Work instruction
Provide again, from the entries below, every line from the one containing "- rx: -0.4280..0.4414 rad" through the one containing "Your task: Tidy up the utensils", exactly as written, and no other line.

Records shown
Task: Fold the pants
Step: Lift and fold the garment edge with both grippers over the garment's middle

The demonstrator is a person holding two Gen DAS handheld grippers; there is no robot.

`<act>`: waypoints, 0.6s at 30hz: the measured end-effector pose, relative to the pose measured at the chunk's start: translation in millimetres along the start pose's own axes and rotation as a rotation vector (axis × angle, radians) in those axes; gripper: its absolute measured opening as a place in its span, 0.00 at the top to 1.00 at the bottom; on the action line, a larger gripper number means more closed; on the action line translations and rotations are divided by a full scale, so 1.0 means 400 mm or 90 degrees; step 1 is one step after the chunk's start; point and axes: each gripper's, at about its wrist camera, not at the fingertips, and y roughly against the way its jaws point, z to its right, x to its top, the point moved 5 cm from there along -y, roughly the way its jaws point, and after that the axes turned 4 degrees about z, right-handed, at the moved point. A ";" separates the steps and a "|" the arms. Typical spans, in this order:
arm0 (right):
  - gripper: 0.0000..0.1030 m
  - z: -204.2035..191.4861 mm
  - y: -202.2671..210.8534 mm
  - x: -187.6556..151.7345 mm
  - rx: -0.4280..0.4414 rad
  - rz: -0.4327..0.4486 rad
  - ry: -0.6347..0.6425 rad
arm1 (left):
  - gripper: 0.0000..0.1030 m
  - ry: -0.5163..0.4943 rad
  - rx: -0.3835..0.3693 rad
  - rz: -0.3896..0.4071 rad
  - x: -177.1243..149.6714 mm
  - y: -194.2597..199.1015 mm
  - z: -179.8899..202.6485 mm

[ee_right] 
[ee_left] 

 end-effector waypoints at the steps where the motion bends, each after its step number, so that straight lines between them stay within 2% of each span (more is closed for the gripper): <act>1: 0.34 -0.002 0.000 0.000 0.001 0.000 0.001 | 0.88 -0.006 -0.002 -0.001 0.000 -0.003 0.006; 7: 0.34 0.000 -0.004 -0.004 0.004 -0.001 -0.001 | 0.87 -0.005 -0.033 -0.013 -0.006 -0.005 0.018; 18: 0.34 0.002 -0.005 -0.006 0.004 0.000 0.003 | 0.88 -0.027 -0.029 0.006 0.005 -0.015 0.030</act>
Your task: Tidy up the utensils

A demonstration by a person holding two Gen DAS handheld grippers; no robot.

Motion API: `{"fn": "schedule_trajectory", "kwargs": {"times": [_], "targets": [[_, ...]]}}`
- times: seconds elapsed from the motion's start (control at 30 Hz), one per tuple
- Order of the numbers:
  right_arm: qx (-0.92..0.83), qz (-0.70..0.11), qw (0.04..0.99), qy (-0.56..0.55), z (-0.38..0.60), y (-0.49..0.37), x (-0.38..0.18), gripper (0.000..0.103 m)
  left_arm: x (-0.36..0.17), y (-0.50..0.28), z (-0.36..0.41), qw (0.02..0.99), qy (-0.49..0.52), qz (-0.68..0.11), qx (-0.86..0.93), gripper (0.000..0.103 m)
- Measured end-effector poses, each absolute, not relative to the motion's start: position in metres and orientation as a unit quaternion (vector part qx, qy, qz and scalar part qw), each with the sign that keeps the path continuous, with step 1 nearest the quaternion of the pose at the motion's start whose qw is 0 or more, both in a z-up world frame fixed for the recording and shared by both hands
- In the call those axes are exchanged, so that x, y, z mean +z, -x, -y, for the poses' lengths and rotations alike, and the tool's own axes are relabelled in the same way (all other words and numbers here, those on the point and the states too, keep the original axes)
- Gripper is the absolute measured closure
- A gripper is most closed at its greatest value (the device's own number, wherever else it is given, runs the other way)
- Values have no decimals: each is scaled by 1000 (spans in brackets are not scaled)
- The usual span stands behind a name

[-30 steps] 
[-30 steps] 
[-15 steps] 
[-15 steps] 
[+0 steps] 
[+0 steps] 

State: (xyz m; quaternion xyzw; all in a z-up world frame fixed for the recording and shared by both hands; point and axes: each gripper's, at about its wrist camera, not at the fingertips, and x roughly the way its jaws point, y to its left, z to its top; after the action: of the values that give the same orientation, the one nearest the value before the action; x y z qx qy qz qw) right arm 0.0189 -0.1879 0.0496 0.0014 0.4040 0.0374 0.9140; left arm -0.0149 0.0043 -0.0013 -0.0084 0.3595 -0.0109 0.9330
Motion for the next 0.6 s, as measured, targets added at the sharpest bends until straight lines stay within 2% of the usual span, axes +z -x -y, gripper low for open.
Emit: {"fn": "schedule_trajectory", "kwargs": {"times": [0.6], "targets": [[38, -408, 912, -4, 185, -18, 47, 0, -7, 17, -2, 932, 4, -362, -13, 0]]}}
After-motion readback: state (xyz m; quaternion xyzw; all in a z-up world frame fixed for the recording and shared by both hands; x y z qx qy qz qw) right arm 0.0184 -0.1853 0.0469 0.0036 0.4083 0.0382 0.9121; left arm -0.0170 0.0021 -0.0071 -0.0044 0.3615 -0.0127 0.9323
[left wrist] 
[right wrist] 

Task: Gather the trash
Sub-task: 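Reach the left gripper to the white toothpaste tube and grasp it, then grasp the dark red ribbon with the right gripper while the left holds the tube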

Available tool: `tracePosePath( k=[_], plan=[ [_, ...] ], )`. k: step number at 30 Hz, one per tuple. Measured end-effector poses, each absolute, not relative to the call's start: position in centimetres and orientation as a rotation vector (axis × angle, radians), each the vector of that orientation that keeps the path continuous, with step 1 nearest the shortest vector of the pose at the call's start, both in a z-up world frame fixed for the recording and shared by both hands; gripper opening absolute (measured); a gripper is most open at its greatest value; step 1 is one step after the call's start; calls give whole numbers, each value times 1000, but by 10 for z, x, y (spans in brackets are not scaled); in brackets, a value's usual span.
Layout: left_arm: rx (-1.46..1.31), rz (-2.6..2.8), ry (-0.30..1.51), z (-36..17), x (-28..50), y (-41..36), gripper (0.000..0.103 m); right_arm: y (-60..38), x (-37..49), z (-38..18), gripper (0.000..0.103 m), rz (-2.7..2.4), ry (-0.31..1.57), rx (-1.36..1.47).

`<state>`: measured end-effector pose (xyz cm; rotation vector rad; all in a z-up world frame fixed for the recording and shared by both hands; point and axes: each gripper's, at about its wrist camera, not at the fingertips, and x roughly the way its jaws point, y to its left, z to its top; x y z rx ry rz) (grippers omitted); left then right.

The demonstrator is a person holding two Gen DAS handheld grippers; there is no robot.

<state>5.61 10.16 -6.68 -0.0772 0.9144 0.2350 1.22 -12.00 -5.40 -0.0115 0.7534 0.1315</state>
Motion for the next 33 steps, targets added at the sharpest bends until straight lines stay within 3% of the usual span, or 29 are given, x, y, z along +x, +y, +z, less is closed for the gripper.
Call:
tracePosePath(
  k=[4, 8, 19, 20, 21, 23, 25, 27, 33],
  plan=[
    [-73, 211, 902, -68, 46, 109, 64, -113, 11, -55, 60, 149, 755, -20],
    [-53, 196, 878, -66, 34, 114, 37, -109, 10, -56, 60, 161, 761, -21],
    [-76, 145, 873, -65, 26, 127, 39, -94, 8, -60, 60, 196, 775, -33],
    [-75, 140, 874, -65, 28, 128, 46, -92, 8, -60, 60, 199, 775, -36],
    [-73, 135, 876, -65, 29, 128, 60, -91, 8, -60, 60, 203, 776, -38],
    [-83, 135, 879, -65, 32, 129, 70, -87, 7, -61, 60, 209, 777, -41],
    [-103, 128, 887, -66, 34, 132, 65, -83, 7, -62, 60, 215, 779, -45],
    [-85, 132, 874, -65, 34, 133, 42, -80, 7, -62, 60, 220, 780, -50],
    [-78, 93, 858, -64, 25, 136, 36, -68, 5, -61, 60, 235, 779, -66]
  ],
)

Exercise solution
  - rx: -0.4280..0.4414 rad
  - rz: -0.4327..0.4486 rad
  - ry: -0.6347..0.6425 rad
arm1 (left):
  - gripper: 0.0000..0.1030 m
  - ry: -0.5163..0.4943 rad
  - rx: -0.3835..0.3693 rad
  - rz: -0.3896..0.4071 rad
  - x: -177.1243..149.6714 mm
  - y: -194.2597..199.1015 mm
  - z: -179.8899..202.6485 mm

[ee_right] 
[ee_left] 

 end-effector waypoints at the steps where the motion bends, each after its step number, so that straight lines between them stay within 2% of each span (more is closed for the gripper): <act>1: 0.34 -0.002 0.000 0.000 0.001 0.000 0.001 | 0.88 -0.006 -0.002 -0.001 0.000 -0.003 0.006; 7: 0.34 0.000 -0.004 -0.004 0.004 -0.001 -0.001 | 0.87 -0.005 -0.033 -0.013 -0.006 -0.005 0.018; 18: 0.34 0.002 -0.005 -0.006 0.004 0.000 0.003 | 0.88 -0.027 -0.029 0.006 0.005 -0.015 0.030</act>
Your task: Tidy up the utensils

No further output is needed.